Problem to solve:
Only lines holding the string "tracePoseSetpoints" are wanted; copy each one from the material.

Recorded information:
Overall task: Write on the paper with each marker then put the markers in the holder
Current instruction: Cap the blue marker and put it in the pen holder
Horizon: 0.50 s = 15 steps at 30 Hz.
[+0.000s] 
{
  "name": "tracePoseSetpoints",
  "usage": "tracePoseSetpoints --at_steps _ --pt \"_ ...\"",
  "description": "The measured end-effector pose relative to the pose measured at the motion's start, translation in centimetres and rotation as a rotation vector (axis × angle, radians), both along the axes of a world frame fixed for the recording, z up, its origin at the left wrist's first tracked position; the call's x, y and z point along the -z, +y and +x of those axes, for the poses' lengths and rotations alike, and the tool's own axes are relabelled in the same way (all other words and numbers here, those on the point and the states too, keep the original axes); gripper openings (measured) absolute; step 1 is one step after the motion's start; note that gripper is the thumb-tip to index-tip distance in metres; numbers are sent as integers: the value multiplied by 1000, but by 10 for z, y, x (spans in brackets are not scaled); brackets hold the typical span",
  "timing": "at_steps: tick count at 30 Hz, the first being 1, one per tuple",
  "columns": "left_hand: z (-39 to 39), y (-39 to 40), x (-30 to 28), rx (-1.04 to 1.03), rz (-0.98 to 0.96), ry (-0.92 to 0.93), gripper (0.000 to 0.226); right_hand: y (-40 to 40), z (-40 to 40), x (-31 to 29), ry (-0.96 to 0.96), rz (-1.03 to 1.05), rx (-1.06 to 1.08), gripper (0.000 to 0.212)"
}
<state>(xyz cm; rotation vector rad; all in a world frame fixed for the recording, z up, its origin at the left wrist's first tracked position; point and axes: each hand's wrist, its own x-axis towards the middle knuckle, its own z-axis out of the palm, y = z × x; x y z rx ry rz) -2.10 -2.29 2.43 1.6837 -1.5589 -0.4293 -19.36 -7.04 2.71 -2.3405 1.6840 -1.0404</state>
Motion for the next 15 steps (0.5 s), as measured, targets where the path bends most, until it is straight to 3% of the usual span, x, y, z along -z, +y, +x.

Response area:
  "name": "tracePoseSetpoints",
  "usage": "tracePoseSetpoints --at_steps _ --pt \"_ ...\"",

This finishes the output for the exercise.